Though the 61-year-old does recall it being a fellow band member – either lead singer and future reality TV star Ozzy Osbourne or rhythm guitarist Terry “Geezer” Butler.
Back in the early 70s, the group were holed-up in Clearwell Castle, in the Forest Of Dean, to take part in a writing session for a new album, which would eventually be released as Sabbath Bloody Sabbath, in 1973.
Which is when the ghost made its entrance. “We definitely saw one,” says Tony in an interview with Guitarist magazine. “We were setting up the gear in the dungeons and were the only people there.
“It was myself and Geezer, or myself and Ozzy, and we were walking down the hallway and we saw a cloaked figure coming towards us.
“We thought, who is that? It walked into a room, and we followed it to see who it was and there was nobody there.
The room was an armoury with all the weapons on the wall, and there was nothing else in there.
“We told the people about it who owned the castle; we thought they’d think we were mad, but they just said, ‘Oh yes, that’s the castle ghost’.”
Tony has certainly lived a remarkable life, and not just because he spotted a spirit.
From the early days of his career in music, he has always been a bloke who could beat the odds.

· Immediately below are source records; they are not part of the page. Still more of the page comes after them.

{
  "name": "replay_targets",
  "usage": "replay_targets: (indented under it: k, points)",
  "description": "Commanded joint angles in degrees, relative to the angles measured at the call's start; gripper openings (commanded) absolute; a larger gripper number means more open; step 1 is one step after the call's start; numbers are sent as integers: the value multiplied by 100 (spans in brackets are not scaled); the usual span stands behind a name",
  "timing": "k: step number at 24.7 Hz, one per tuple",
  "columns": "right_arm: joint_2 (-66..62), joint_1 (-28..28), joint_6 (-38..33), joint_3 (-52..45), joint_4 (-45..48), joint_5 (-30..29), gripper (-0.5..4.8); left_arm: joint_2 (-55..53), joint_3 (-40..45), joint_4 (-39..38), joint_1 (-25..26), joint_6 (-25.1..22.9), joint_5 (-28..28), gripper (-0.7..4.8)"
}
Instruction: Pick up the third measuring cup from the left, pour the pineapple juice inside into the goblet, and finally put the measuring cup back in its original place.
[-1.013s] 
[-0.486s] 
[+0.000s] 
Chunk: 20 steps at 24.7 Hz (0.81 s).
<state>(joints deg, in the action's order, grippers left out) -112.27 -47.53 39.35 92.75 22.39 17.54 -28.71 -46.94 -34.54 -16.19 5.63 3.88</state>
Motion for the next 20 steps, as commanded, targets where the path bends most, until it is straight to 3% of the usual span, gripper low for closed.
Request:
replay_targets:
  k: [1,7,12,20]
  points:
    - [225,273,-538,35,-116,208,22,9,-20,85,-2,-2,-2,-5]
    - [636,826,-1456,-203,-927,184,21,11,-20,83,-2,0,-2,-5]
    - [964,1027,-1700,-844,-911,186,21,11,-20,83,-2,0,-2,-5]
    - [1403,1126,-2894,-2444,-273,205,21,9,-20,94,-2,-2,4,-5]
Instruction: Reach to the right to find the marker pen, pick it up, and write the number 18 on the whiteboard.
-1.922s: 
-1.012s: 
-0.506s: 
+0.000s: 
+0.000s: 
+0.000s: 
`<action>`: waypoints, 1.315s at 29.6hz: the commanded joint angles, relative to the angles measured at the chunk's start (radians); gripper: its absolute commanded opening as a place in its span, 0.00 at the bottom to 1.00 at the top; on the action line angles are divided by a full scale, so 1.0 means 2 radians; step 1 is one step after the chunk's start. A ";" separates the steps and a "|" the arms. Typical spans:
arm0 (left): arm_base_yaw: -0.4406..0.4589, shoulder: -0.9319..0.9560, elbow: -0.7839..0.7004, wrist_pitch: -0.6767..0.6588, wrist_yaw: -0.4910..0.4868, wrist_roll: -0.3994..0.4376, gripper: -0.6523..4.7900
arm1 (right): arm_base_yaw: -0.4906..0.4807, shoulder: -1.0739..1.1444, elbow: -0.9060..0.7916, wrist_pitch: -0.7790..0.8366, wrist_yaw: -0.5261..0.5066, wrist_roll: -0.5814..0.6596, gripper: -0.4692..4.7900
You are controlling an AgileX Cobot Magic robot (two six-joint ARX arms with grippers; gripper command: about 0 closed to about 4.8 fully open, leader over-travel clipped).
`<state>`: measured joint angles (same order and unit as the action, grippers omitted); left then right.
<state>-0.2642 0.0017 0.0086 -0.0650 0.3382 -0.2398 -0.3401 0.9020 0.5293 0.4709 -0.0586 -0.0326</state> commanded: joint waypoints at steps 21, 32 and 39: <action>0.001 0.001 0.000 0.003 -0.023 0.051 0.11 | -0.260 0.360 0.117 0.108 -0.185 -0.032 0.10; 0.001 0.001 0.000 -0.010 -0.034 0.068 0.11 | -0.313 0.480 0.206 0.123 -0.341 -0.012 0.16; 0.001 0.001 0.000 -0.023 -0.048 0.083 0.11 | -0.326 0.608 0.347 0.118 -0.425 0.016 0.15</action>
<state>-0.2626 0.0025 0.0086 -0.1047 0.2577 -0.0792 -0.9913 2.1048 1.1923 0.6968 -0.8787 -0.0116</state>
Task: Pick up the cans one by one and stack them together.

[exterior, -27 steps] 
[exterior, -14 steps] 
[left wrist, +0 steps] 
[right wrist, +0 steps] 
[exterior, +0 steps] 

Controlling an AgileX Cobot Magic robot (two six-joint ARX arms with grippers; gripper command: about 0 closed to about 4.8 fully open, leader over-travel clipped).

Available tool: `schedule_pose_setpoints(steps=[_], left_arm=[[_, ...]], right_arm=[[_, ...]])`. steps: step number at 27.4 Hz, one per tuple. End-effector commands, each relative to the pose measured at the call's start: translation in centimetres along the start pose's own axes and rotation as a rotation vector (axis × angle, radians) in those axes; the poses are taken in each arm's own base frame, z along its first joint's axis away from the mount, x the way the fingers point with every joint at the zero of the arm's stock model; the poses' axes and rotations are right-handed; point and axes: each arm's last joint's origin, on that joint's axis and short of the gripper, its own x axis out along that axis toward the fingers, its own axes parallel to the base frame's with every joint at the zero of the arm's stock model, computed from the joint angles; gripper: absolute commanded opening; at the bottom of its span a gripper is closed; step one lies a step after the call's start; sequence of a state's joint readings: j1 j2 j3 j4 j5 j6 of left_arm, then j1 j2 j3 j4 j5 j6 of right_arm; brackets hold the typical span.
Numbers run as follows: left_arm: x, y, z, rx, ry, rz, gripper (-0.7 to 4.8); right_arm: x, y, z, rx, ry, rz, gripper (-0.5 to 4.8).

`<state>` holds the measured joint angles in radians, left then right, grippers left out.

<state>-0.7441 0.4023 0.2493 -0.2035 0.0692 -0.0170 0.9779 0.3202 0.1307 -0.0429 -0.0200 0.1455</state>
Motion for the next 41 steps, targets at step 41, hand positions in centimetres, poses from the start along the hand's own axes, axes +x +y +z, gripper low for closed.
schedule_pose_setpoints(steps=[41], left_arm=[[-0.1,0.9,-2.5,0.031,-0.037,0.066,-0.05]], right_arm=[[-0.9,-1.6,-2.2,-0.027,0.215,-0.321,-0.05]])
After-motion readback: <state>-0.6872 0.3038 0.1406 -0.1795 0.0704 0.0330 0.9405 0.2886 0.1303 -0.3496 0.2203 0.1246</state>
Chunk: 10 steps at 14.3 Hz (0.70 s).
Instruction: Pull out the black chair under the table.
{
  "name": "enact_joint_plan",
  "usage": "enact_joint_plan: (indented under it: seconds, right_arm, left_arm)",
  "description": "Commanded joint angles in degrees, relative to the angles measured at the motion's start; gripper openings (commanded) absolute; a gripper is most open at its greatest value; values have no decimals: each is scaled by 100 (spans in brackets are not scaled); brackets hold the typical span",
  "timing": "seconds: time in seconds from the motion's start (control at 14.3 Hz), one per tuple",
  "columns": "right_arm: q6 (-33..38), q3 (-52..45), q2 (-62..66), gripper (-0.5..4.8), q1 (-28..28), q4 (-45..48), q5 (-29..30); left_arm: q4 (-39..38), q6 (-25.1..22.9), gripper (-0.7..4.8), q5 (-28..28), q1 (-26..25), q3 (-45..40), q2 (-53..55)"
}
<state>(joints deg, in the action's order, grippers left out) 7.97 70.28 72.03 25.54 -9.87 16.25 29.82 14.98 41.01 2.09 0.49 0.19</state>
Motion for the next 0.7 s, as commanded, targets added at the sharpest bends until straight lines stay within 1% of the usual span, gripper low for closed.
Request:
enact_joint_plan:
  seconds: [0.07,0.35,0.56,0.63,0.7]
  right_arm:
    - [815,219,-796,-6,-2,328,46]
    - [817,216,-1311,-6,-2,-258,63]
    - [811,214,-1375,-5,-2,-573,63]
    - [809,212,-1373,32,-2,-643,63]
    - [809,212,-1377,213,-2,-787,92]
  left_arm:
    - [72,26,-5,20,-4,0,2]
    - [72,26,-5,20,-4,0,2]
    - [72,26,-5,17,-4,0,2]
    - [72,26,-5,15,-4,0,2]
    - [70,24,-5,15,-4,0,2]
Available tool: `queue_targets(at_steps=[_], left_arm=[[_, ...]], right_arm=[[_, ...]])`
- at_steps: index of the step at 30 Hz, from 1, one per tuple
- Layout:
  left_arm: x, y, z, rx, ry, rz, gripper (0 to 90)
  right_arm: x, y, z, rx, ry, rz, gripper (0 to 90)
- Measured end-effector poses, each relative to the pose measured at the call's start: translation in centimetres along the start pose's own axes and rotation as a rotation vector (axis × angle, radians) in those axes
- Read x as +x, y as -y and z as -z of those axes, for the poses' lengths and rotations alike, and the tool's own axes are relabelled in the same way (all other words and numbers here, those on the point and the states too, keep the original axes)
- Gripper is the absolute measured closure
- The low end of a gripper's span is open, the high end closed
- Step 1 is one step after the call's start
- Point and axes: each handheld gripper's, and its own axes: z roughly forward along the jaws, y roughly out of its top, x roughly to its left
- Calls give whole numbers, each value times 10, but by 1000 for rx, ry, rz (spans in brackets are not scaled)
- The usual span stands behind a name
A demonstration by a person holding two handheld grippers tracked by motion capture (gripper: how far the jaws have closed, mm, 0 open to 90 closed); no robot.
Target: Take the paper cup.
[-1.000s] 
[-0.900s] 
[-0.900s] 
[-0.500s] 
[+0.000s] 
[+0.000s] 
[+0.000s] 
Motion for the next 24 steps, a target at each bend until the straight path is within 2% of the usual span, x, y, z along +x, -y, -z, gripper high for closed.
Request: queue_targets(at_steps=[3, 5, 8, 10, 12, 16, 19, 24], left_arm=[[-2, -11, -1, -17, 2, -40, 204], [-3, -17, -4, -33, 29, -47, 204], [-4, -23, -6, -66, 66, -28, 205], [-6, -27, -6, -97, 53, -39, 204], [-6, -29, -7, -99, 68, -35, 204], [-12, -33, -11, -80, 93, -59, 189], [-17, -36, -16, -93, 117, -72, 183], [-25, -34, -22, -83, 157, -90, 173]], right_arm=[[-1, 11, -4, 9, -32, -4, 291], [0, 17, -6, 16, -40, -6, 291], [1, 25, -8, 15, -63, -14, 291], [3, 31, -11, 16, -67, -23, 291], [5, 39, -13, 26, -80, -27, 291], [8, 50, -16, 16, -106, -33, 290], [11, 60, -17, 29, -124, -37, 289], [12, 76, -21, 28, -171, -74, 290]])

In 1965 he was working in a factory when he lost the tips of his two middle fingers in a machine press accident. Digits that were essential for a budding guitarist.
The 18-year-old didn’t give up. Eventually he made his own artificial fingertips, and re-invented his guitar style to accommodate his infirmity.
The new style he created came to be known, the world-over, as Heavy Metal.
Tony was also instrumental in creating Black Sabbath’s most famous song, Paranoid, the idea of which he came up with while the rest of the band had gone for lunch.
It was recorded in no more than half an hour, yet it went on to become a song that epitomised the hulking hammer sound of Heavy Metal.